◆ AIM OF THE EXERCISE: Every line below is to be set down again exactly; any image stays out.

◆ INPUT MATERIAL:
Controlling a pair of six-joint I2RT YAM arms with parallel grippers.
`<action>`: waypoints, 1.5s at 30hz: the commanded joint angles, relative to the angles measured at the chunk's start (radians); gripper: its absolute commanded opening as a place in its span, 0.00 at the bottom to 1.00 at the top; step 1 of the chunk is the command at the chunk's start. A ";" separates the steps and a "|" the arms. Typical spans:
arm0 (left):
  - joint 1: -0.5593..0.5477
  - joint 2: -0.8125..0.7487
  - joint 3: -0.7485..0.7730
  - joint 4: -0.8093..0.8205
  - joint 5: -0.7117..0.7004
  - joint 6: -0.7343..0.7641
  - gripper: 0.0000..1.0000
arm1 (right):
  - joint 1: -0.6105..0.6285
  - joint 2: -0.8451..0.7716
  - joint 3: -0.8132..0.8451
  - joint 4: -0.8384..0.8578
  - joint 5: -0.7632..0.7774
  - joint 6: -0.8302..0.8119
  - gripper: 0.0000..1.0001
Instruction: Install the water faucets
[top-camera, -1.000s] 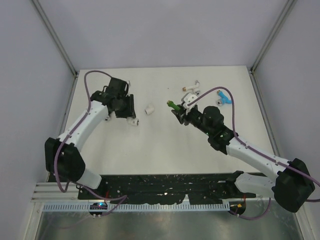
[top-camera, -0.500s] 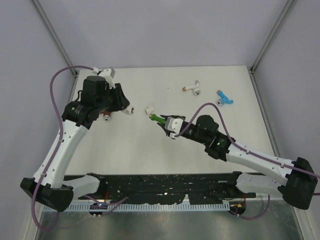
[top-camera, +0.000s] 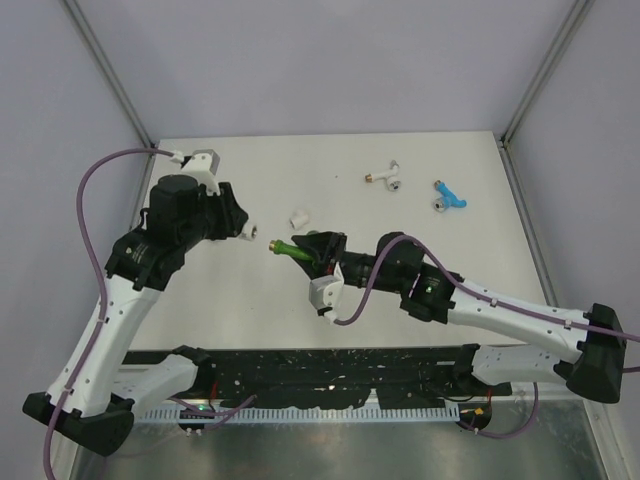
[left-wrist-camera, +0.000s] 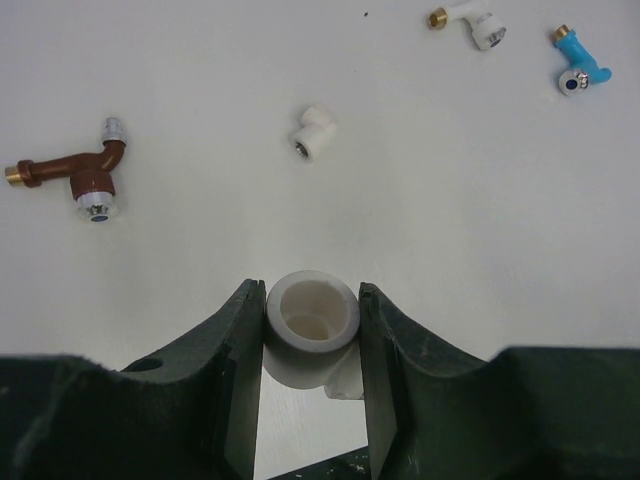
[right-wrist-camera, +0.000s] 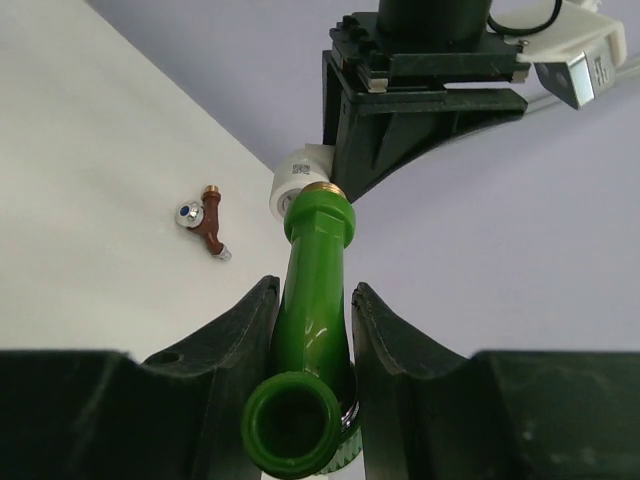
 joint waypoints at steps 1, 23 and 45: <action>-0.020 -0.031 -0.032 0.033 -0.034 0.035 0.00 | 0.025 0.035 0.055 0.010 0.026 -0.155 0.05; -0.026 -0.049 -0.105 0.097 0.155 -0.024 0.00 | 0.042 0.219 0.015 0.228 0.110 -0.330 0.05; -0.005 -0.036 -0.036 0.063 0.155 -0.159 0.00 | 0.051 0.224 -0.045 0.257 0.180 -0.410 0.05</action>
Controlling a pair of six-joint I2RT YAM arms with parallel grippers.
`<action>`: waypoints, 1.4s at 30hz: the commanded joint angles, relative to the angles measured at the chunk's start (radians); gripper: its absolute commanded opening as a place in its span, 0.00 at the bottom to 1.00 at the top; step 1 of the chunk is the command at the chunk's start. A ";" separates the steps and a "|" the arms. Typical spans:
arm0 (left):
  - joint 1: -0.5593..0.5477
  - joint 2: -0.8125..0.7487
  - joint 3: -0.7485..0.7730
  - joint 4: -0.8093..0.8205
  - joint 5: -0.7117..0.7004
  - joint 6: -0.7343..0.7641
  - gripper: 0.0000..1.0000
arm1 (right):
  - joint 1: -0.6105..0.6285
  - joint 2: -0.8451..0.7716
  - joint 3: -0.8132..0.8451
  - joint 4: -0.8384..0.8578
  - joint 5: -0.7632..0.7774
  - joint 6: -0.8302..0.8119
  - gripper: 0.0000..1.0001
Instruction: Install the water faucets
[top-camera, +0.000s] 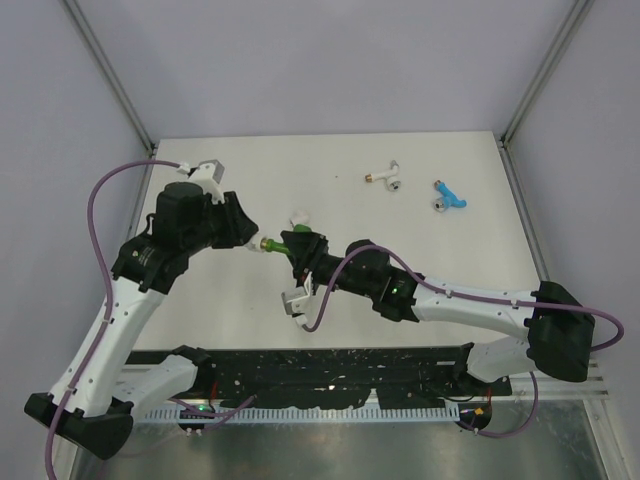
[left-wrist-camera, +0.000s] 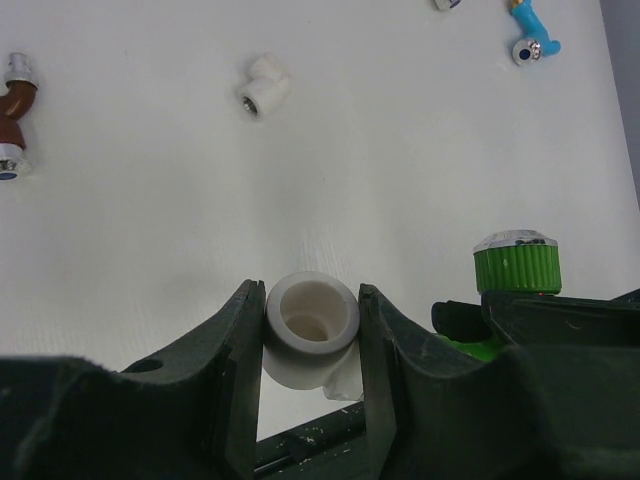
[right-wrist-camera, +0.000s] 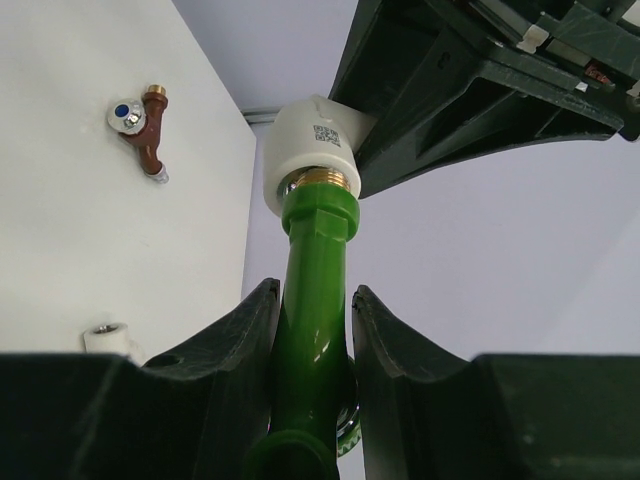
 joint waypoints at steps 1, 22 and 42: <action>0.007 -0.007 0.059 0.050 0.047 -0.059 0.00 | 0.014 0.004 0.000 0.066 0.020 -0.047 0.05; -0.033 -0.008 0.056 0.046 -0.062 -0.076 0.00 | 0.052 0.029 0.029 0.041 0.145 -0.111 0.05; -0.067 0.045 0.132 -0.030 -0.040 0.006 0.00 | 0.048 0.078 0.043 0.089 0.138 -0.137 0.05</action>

◆ REPLY TO THE TASK:
Controlling a pair of six-joint I2RT YAM arms with parallel grippers.
`<action>`: waypoints, 1.5s at 30hz: the commanded joint angles, relative to the angles measured at the chunk's start (radians); gripper: its absolute commanded opening as a place in its span, 0.00 at the bottom to 1.00 at the top; step 1 of the chunk is the command at the chunk's start. A ";" separates the steps and a "|" the arms. Typical spans:
arm0 (left):
  - joint 1: -0.5593..0.5477
  - joint 2: -0.8125..0.7487
  - joint 3: -0.7485..0.7730
  - joint 4: -0.8093..0.8205
  - joint 5: -0.7117..0.7004
  - joint 6: -0.7343..0.7641
  - gripper: 0.0000..1.0000
arm1 (right):
  - joint 1: -0.6105..0.6285
  - joint 2: -0.8451..0.7716
  - joint 3: -0.8132..0.8451
  - joint 4: -0.8384..0.8578
  - joint 5: -0.7632..0.7774
  - joint 6: -0.8302..0.8119
  - gripper: 0.0000..1.0001
Instruction: Install the water faucets
[top-camera, -1.000s] 
[top-camera, -0.500s] 
[top-camera, +0.000s] 
[left-wrist-camera, +0.000s] 
[right-wrist-camera, +0.000s] 
 joint waypoints at steps 1, 23 and 45: <action>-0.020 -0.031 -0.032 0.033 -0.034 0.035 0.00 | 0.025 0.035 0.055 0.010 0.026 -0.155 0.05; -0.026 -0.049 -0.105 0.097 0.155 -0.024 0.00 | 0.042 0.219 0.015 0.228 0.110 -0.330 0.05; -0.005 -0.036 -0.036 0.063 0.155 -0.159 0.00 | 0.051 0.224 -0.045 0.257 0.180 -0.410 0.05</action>
Controlling a pair of six-joint I2RT YAM arms with parallel grippers.
`<action>`: waypoints, 1.4s at 30hz: the commanded joint angles, relative to the angles measured at the chunk's start (radians); gripper: its absolute commanded opening as a place in its span, 0.00 at the bottom to 1.00 at the top; step 1 of the chunk is the command at the chunk's start. A ";" separates the steps and a "|" the arms. Typical spans:
arm0 (left):
  - joint 1: -0.5593..0.5477
  - joint 2: -0.8125..0.7487
  - joint 3: -0.7485..0.7730
  - joint 4: -0.8093..0.8205
  - joint 5: -0.7117..0.7004
  - joint 6: -0.7343..0.7641
  - gripper: 0.0000..1.0000
arm1 (right):
  - joint 1: -0.6105..0.6285
  - joint 2: -0.8451..0.7716
  - joint 3: -0.8132..0.8451
  - joint 4: -0.8384..0.8578
  - joint 5: -0.7632..0.7774
  - joint 6: -0.8302..0.8119
  - gripper: 0.0000..1.0001
Instruction: Install the water faucets
[top-camera, +0.000s] 
[left-wrist-camera, +0.000s] 
[right-wrist-camera, +0.000s] 
 joint waypoints at steps 1, 22 and 42: <action>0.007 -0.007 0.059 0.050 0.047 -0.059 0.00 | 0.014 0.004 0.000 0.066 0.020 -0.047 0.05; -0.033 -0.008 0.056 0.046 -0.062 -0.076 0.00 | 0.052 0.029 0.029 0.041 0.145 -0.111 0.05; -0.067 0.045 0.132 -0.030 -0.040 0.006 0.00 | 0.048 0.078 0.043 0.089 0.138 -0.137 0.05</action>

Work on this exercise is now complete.